Destop Turbo Express | Offscreen
Le dernier BàZ de l'année promet d'être fameusement gluant avec, au programme, deux films infestés de visqueuses créatures venues inquiéter l'Humanité.
Ishiro Honda, avec son "Godzilla", avait lancé en 1954 le célèbre cycle kaiju eiga des studios japonais de la Toho. Par la suite, il continuera d'imaginer d'autres variations sur les effroyables conséquences d'une catastrophe nucléaire. Dans "The H-Man", des essais nucléaires dans le Pacifique sont à l'origine de la mutation de quelques matelots en monstres glaireux et radioactifs qui se reproduisent dans les égouts de Tokyo. Le synopsis évoque un classique de la SF Américaine, "The blob", également sorti en 1958.

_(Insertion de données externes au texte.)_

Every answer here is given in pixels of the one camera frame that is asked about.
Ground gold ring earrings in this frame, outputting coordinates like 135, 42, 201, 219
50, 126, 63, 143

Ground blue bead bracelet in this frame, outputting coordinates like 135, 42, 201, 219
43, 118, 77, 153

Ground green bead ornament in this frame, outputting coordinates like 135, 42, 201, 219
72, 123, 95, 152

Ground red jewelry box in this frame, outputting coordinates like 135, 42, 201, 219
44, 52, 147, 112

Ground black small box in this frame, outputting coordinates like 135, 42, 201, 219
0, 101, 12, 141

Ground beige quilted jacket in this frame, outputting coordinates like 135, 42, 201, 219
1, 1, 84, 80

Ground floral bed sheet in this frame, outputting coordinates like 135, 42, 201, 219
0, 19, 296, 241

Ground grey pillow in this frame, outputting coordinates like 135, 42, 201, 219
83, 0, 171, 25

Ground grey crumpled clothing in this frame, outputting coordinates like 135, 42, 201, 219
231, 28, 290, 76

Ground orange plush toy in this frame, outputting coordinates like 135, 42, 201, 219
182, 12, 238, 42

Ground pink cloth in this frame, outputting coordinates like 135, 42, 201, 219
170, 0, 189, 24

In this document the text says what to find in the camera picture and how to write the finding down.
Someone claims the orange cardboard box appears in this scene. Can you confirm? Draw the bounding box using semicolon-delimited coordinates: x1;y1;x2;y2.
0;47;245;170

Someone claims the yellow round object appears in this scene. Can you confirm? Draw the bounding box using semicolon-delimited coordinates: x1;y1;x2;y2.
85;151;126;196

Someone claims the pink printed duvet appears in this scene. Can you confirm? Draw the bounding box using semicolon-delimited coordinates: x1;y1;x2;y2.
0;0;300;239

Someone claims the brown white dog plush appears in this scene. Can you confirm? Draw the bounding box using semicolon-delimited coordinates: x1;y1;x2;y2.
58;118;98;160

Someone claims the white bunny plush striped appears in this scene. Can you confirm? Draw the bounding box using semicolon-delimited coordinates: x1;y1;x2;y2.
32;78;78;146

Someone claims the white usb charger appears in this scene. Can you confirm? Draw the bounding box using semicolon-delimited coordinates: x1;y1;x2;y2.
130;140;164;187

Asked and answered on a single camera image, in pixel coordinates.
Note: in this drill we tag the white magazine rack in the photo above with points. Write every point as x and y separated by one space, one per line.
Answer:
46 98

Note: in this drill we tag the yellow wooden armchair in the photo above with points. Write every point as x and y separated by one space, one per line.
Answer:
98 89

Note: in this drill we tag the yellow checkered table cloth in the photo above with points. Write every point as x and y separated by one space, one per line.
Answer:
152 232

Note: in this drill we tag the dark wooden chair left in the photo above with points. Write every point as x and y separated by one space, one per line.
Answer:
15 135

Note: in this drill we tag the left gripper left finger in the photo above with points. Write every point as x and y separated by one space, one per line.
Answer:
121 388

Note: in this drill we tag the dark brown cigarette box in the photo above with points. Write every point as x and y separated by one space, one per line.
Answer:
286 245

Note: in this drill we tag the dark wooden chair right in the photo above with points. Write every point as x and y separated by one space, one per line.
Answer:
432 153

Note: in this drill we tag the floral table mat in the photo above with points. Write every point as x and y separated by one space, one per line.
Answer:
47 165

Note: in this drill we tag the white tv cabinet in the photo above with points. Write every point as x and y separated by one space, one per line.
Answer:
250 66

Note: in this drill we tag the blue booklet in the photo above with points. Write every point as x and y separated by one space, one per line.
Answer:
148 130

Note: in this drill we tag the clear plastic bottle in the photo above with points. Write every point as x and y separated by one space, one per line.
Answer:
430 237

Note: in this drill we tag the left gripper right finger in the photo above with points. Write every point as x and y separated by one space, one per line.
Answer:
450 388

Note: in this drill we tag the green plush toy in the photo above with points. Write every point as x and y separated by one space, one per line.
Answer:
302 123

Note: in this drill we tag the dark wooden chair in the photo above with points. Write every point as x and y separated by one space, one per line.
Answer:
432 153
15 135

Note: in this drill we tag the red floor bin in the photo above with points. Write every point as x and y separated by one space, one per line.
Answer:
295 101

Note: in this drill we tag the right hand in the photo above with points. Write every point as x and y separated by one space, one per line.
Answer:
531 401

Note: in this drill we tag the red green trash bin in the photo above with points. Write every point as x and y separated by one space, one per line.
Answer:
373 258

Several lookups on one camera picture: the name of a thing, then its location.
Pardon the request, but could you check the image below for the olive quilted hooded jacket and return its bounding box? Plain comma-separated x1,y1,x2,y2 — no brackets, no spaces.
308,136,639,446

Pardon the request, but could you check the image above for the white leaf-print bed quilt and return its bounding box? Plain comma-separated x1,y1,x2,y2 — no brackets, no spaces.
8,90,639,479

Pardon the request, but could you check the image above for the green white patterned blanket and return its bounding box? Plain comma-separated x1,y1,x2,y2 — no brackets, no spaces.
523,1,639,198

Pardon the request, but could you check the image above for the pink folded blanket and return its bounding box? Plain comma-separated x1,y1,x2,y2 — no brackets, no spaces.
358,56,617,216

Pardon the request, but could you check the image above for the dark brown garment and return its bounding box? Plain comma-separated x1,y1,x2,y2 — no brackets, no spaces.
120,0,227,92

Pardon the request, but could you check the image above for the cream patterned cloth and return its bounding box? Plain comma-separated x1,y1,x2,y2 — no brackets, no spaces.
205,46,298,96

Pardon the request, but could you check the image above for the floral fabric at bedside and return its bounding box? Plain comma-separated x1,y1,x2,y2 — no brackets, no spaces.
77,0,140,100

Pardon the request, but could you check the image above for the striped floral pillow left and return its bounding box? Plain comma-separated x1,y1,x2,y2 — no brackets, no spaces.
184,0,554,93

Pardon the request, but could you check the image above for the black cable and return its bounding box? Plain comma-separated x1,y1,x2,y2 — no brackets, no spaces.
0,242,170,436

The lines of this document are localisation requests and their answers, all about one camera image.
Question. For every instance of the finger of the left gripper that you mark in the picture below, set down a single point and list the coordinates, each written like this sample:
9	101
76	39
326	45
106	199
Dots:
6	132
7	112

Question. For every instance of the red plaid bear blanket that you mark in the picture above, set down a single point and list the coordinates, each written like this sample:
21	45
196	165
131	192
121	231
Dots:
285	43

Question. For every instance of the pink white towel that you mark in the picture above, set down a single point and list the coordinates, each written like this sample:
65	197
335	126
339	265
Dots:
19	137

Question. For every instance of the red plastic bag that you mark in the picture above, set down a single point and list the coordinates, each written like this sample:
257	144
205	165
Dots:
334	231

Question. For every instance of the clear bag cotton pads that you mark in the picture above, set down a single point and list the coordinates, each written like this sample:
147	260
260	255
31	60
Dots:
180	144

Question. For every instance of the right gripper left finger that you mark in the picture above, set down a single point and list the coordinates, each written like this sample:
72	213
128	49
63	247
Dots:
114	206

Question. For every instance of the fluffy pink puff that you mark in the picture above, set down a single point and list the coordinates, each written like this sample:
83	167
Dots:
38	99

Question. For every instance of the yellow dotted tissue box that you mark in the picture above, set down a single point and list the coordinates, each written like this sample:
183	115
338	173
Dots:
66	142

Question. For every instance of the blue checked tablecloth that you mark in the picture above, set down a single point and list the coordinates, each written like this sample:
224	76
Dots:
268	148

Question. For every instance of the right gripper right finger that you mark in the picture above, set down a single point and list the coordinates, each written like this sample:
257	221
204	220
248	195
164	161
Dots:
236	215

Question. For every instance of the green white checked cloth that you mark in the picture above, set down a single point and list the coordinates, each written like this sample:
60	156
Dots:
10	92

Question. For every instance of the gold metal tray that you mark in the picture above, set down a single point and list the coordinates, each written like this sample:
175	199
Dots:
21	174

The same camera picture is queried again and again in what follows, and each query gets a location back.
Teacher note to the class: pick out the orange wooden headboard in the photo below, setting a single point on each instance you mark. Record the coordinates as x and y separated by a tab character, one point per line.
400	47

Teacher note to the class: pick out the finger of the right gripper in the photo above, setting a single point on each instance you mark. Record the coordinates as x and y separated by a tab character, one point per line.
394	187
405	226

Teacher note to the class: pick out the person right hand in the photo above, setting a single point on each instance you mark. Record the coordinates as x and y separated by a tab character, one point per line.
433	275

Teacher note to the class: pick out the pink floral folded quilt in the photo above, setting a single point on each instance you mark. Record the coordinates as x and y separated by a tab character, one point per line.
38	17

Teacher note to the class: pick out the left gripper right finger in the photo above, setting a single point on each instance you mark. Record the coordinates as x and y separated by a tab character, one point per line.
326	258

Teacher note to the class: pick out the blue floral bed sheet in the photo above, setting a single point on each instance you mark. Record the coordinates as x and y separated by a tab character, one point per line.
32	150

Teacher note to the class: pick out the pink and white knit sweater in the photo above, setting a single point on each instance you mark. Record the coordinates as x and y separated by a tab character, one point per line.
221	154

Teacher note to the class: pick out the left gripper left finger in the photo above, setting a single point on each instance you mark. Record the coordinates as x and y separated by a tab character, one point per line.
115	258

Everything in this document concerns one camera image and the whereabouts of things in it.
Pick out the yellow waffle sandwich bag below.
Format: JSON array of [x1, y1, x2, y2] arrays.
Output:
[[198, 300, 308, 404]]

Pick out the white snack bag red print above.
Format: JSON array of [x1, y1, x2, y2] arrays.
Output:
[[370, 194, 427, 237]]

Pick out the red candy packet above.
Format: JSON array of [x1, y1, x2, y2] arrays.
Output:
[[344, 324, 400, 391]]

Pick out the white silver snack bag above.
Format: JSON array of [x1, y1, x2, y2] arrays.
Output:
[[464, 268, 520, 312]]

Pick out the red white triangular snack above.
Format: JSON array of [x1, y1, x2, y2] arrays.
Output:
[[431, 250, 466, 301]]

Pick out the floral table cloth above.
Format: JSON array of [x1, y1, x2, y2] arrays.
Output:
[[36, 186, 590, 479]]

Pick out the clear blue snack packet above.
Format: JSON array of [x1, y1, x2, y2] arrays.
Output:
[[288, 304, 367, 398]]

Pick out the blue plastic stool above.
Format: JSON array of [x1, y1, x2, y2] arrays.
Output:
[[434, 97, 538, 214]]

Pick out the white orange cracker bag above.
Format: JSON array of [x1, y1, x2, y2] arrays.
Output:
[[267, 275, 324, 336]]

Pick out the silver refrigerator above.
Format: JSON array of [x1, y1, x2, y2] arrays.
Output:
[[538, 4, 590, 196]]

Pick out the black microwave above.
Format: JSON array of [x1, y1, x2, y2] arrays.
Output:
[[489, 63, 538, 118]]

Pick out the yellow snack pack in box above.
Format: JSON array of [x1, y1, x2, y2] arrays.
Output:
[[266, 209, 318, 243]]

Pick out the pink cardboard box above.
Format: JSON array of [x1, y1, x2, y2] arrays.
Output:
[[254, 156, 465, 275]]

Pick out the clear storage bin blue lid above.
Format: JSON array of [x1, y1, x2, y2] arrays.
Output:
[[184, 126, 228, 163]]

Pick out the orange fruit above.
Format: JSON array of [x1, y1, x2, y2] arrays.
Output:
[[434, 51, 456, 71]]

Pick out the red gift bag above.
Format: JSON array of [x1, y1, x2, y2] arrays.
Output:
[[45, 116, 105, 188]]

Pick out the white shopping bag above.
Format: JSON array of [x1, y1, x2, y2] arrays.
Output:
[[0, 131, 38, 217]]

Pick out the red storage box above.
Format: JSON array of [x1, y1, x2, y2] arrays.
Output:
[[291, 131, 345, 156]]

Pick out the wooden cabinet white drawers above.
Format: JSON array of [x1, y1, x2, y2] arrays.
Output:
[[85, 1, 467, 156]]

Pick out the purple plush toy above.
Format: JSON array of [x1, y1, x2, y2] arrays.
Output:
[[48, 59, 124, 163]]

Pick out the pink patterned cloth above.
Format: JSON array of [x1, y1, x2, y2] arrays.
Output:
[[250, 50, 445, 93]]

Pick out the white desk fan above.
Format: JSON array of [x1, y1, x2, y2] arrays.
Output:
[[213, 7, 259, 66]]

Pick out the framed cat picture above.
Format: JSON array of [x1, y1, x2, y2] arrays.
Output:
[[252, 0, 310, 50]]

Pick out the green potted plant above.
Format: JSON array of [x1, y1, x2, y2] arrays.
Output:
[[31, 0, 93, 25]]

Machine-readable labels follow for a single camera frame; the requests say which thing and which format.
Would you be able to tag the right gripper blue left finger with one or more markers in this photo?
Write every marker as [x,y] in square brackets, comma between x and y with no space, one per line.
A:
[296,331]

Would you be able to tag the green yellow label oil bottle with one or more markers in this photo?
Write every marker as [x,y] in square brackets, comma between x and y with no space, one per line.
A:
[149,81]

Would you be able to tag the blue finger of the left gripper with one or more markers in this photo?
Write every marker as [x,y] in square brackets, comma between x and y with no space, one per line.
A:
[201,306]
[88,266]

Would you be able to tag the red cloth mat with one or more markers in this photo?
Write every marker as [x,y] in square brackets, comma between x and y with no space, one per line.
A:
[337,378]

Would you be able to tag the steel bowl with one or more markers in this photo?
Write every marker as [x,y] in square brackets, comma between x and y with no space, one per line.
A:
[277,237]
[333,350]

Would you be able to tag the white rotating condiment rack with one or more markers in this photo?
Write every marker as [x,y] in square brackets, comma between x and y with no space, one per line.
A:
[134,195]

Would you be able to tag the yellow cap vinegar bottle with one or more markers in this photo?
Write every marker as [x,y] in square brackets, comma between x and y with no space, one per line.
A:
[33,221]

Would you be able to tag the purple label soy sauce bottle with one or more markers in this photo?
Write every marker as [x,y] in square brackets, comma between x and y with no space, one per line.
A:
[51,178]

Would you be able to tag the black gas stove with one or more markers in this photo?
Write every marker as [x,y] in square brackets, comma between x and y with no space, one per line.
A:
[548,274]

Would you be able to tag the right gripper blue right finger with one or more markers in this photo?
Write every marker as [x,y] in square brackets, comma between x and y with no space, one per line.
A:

Le choix du deuxième film s'est effectivement porté sur "The blob", mais le remake des années '80. Alors que le blob originel, avec Steve McQueen, est une entité extraterrestre, celui de la cuvée 1988 est le résultat d'une expérience scientifique désastreuse menée par le gouvernement américain. Et si l'original est une œuvre typique du boom de la science fiction des années '50, le remake ressemble plus à la parodie d'une comédie pour ados de John Hughes, genre "The Blob vs The Breakfast Club". L'effet pudding de la créature reste quant à lui inchangé : total meltdown!
The H-Man
Le thème du cauchemar nucléaire fantasmé par Ishiro Honda, le réalisateur de "Godzilla", dans une trame de science fiction “noire” à propos d'un pudding radioactif qui trouble la sécurité de Tokyo.